Greek archaeologist (1796–1866)

Portrait of Eleni Tositsa

Eleni Tositsa (1796 – 1 April 1866; Ελένη Τοσίτσα) was a major benefactor to cultural and educational establishments in Greece, including the National Archaeological Museum and the National Technical University of Athens.

Eleni Tositsa was born in Metsovo, Epirus, in 1796. She married Michael Tositsas in 1818 and moved with him first to Alexandria in 1820 and then to Athens in 1854. During the Greek revolution, she organised the buying and freeing of enslaved Greeks from Egyptian slave markets. After her husband's death in 1855, she inherited most of his property, which he instructed in his will should be used to benefit the Greek state. Tositsa donated large sums of this money to various schools, including funding a new building for the Educational Society's girls' school (known as the Tositseion), and founding a girls' school in her hometown of Metsovo, and to Queen Amalia's Orphanage.

On 14 May 1860, she donated a plot of land to the Hellenic State to provide a site for the National Metsovio Technical University, also known as the National Technical University of Athens or the Polytechnic; the university transferred to this site on Patission Street in 1871. The name 'Metsovio' refers to the town of Metsovo in Epirus, the hometown of Eleni Tositsa and Michael Tositsas as well as two other benefactors, Nikolaos Stournaris and Georgios Averof.

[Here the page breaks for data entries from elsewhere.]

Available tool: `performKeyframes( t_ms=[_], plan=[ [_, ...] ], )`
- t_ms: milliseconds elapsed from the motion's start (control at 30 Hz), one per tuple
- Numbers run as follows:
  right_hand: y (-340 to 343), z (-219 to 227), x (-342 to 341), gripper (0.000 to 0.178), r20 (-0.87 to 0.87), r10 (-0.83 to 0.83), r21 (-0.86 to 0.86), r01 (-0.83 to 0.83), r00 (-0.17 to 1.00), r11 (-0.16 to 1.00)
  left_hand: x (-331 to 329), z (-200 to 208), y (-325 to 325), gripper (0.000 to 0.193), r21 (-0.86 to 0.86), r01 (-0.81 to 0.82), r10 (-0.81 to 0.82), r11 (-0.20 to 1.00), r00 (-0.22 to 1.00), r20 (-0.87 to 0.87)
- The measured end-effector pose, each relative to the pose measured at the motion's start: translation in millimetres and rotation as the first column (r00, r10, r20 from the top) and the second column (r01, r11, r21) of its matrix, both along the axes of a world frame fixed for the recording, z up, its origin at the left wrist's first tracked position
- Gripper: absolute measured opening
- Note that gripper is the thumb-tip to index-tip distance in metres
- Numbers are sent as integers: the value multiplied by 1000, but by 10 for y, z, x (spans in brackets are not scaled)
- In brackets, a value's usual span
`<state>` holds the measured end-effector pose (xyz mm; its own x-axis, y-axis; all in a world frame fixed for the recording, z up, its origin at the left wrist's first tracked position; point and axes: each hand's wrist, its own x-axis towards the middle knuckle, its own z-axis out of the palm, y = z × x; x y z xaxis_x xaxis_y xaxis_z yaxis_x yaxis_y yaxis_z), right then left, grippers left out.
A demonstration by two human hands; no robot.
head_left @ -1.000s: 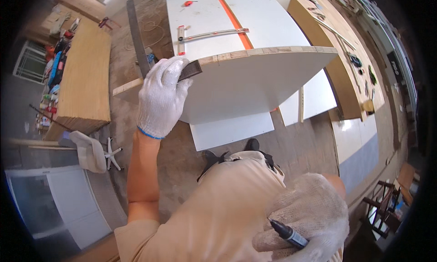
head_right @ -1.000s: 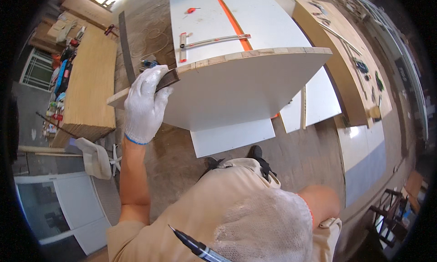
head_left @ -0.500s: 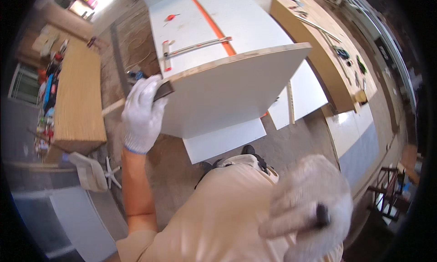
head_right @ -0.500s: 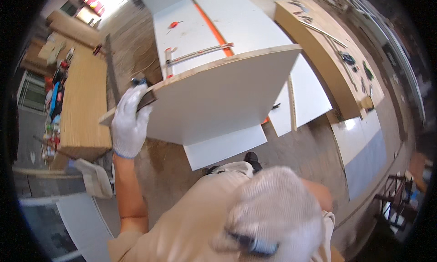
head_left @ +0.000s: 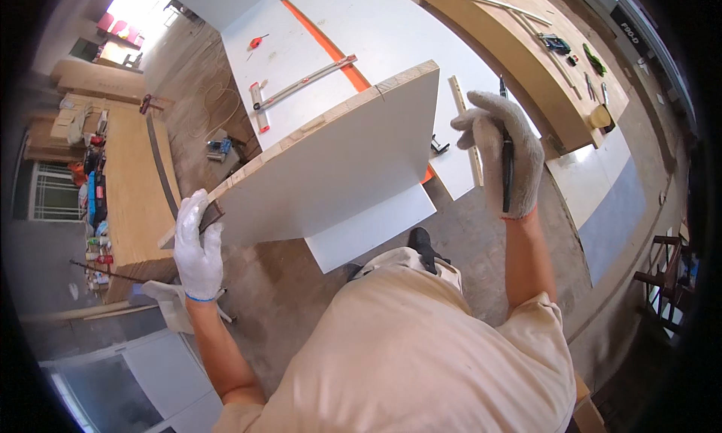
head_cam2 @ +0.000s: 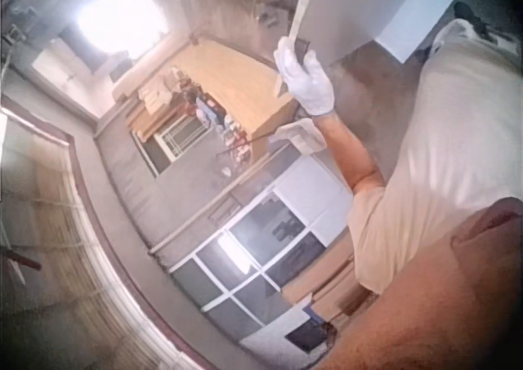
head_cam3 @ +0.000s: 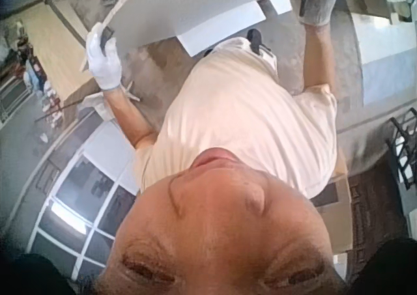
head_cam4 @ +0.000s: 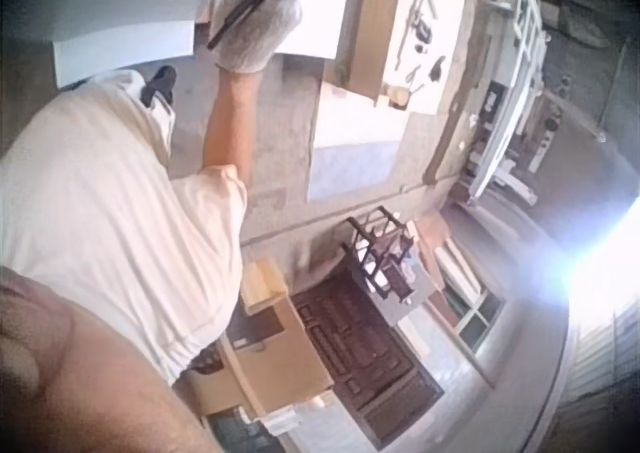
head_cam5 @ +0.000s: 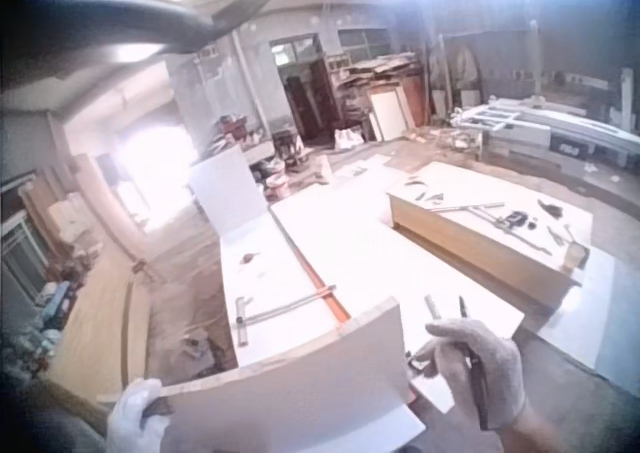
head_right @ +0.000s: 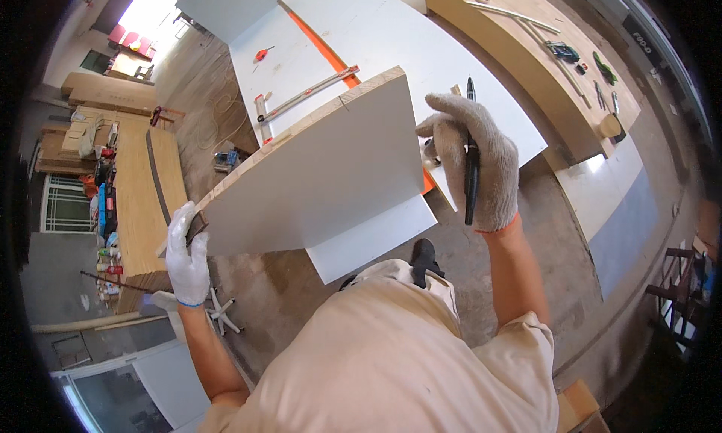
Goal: The person uses a square ruler and a pen to mark a line on a white cabinet panel. Then they use a hole saw drill bit to drill a hole at the marked location.
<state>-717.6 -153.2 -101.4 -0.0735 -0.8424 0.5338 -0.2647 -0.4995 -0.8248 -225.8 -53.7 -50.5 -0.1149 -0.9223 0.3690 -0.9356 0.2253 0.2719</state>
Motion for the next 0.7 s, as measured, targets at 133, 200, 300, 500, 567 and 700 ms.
performKeyframes(
  t_ms=[133, 200, 300, 500, 567, 700],
  plan=[
    [-178, -32, -164, 27, -12, 34, 29, -34, 999, 999, -77, 35, 33, 54, 37, -63, 63, 997, 998, -8],
    [-248, -55, -221, 28, -2, 70, 27, -70, 998, 997, -115, 54, 38, 53, 48, -80, 81, 996, 996, -22],
    [-327, -95, -262, 29, 5, 100, 23, -100, 995, 995, -156, 70, 32, 54, 53, -90, 92, 995, 995, -30],
    [-709, -221, -273, 40, -140, 47, -113, -63, 989, 992, -172, 25, 43, 55, 60, -112, 117, 992, 989, -90],
    [-817, -291, -232, 44, -86, 141, -54, -146, 986, 988, -135, 17, 45, 55, 38, -84, 88, 996, 992, -88],
    [-805, -424, -166, 50, -172, 218, -9, -223, 961, 975, -163, -10, 45, 54, 72, -92, 104, 993, 980, -171]
  ],
)
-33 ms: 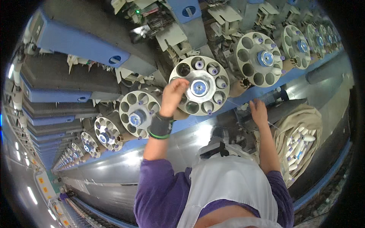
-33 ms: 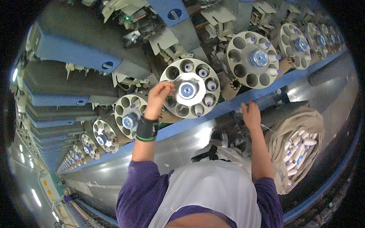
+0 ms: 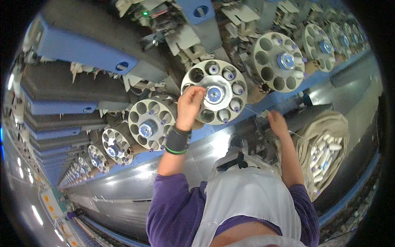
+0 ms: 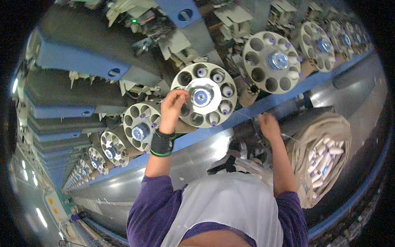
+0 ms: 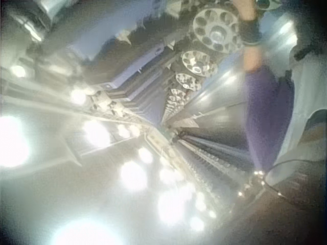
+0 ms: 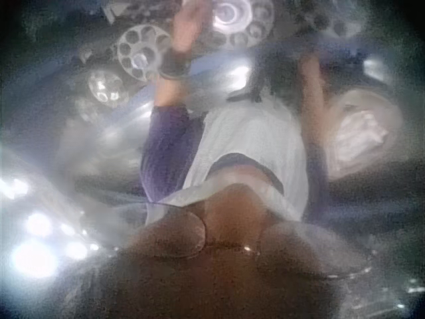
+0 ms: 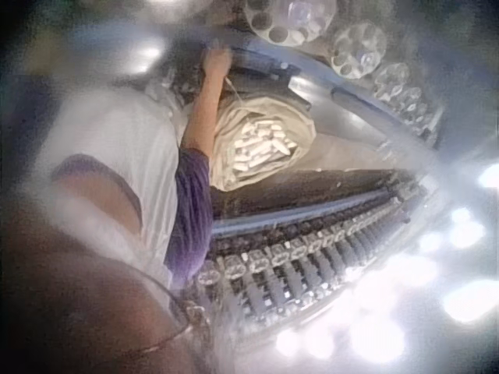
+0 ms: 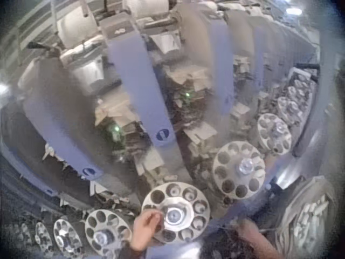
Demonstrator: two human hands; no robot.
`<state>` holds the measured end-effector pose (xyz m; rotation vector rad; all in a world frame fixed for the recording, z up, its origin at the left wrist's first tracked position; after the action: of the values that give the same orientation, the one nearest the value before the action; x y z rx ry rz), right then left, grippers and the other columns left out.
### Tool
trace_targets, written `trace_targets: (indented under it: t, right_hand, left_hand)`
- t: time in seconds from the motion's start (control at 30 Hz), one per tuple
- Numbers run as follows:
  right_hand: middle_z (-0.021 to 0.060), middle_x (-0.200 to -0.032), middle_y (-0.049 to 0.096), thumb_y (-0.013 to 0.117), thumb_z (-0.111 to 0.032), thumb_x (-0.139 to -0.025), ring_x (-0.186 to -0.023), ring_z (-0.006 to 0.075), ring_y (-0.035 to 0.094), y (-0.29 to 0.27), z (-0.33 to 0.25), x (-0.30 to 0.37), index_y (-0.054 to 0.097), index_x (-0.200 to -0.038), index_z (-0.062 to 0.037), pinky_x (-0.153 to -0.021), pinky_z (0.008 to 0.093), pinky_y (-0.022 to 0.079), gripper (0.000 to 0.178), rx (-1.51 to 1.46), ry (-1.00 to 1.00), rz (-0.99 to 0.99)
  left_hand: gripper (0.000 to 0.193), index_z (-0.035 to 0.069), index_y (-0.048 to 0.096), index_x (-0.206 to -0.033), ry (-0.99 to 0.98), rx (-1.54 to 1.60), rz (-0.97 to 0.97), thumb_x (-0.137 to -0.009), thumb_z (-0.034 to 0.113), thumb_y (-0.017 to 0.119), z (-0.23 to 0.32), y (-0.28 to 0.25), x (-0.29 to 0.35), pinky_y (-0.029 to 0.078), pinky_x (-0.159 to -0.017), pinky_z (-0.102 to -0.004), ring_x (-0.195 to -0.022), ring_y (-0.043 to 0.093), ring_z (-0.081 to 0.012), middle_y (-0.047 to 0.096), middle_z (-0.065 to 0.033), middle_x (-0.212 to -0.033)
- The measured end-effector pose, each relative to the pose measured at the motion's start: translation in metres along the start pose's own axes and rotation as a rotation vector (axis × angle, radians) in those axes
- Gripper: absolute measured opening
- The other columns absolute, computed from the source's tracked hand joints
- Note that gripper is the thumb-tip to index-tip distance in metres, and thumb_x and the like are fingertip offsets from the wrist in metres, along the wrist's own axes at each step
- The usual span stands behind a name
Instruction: The person repeatedly picks white cylindrical spools from a cloth sack and places them into slots on rotating circular holders mounted on a machine. The person walks along the machine, handling spools in small batches and inserting them one by one.
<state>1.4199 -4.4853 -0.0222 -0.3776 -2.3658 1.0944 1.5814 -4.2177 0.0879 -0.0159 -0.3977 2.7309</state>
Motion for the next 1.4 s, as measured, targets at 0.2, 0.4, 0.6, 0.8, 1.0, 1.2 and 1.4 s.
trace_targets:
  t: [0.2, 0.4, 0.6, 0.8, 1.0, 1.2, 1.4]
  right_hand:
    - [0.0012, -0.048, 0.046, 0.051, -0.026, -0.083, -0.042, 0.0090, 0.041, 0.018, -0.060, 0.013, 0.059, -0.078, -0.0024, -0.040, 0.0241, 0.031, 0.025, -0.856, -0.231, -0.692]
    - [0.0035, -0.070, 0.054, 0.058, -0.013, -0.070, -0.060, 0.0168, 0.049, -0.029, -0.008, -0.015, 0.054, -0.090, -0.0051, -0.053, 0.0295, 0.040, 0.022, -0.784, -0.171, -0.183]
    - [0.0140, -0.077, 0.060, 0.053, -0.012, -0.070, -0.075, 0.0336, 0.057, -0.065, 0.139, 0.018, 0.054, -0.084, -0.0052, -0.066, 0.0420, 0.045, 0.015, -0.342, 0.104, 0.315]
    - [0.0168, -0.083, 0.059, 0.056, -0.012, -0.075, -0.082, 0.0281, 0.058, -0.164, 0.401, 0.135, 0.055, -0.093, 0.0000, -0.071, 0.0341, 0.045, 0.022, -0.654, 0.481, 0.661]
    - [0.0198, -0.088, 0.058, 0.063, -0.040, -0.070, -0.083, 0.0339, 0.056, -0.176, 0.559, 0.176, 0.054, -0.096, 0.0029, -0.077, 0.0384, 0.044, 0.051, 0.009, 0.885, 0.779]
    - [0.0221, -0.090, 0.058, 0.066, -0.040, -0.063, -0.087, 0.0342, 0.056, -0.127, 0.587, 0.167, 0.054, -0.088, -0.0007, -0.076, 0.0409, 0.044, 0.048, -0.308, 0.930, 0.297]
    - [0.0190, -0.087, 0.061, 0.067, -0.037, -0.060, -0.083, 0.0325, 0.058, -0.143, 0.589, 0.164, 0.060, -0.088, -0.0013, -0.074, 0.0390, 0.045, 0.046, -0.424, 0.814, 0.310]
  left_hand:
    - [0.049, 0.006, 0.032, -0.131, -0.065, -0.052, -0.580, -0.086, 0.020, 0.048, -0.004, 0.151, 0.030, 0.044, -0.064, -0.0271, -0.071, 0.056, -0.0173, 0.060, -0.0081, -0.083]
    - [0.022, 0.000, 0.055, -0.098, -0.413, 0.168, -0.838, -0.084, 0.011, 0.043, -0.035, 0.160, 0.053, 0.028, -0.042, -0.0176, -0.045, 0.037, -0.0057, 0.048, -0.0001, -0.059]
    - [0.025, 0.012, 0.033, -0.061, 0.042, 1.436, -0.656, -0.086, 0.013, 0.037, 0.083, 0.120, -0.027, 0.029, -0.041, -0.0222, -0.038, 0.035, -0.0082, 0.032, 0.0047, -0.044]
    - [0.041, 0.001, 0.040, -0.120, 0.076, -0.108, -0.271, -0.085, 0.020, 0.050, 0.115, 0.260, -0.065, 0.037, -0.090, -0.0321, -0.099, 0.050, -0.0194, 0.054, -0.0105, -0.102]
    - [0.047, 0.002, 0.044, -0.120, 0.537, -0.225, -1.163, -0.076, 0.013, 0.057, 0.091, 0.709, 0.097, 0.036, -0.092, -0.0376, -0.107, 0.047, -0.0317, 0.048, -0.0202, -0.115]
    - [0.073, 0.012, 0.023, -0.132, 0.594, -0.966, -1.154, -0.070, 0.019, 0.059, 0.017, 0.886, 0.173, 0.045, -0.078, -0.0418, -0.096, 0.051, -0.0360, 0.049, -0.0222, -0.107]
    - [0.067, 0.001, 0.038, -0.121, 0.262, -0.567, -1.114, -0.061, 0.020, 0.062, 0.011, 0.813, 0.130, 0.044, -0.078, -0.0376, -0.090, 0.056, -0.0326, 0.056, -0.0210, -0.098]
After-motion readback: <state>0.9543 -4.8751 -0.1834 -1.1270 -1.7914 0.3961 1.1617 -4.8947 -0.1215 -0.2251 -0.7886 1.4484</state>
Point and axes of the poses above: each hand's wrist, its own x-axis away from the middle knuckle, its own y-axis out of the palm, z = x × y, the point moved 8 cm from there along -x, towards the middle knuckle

The National Archaeological Museum, which was originally located in Aegina, was transferred to Athens when this city became the capital in 1834; construction of a purpose-built building began in 1866 after Tositsa donated the plot of land on which the museum is now located, and the building opened to the public in 1889. The street which runs between the museum and the National Technical University is now named Tositsa Street (Οδός Τοσίτσα).

She died on April 1, 1866, in Athens.